Start of Block

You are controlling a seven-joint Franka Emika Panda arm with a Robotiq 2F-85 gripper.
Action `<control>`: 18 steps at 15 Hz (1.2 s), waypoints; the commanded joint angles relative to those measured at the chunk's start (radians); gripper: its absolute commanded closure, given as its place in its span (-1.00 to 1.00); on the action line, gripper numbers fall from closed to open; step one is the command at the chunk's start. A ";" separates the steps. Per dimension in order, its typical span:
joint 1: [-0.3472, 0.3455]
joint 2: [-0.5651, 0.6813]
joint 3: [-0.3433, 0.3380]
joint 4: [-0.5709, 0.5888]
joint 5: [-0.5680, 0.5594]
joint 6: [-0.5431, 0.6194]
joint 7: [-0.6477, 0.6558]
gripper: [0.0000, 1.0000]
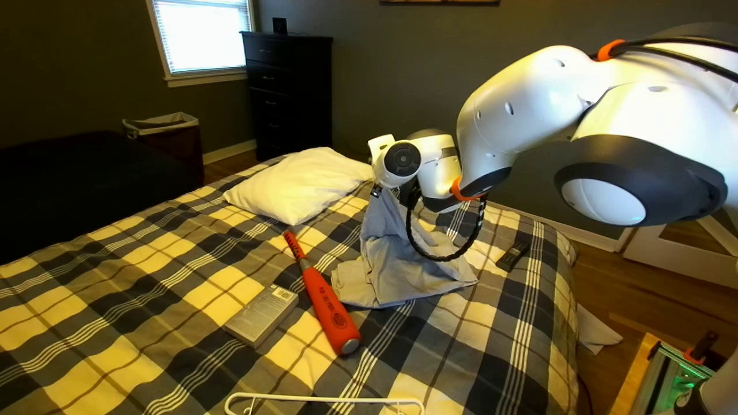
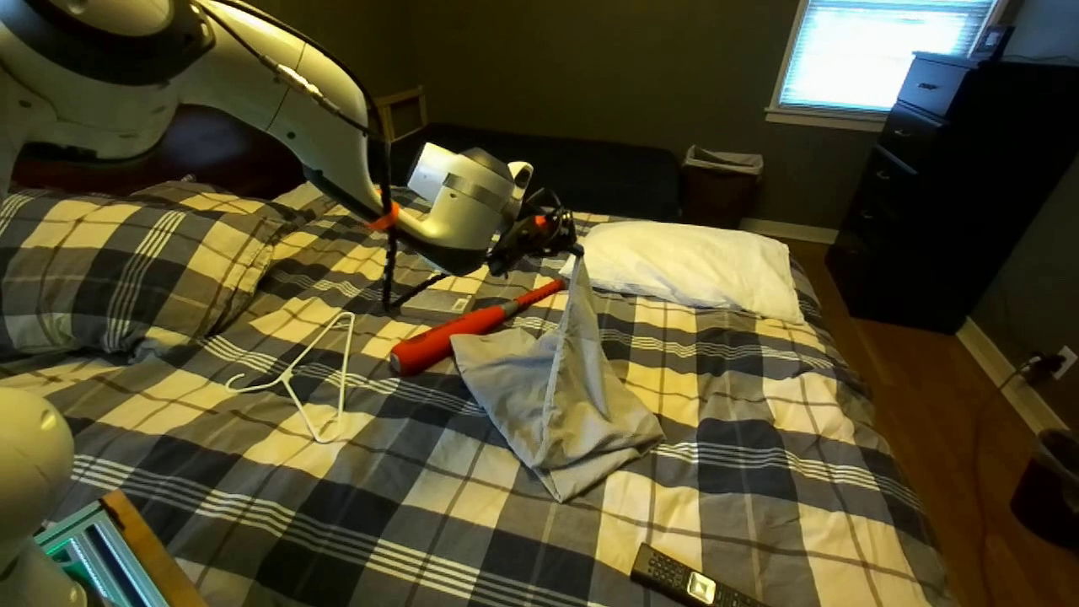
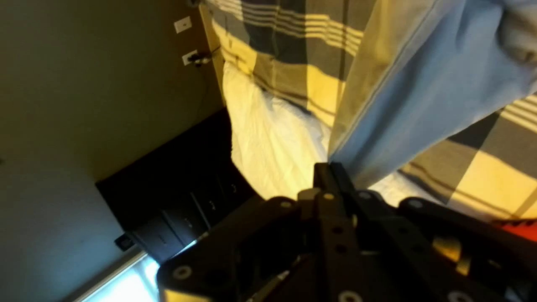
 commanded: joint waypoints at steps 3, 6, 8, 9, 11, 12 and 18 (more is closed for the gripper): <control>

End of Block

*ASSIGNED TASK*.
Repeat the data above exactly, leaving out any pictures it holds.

*RESULT FOR THIS TASK*.
You are controlling a seven-joint Franka Emika Panda arm with a Robotiq 2F-85 gripper.
Action `<control>`: 18 steps at 15 Hz (1.2 s), waypoints; the commanded joint angles relative to those measured at the chunk's start (radians); gripper: its absolute commanded closure, given as its place in its span (-1.00 to 1.00); on the action line, gripper numbers fall from closed to open; step one is the command at the chunk's start. A ";" separates the steps. Per dimension in order, its typical span:
joint 1: [-0.3472, 0.3455]
joint 2: [-0.5651, 0.6813]
joint 3: [-0.3433, 0.3380]
joint 4: [-0.5709, 0.5888]
joint 5: [-0.5680, 0.5594]
joint 6: [-0.5431, 0.6194]
joint 7: [-0.6477, 0.6558]
gripper: [0.0000, 1.0000]
 commanded: joint waypoints at steps 3, 6, 8, 9, 11, 12 and 18 (more is closed for the gripper): <control>

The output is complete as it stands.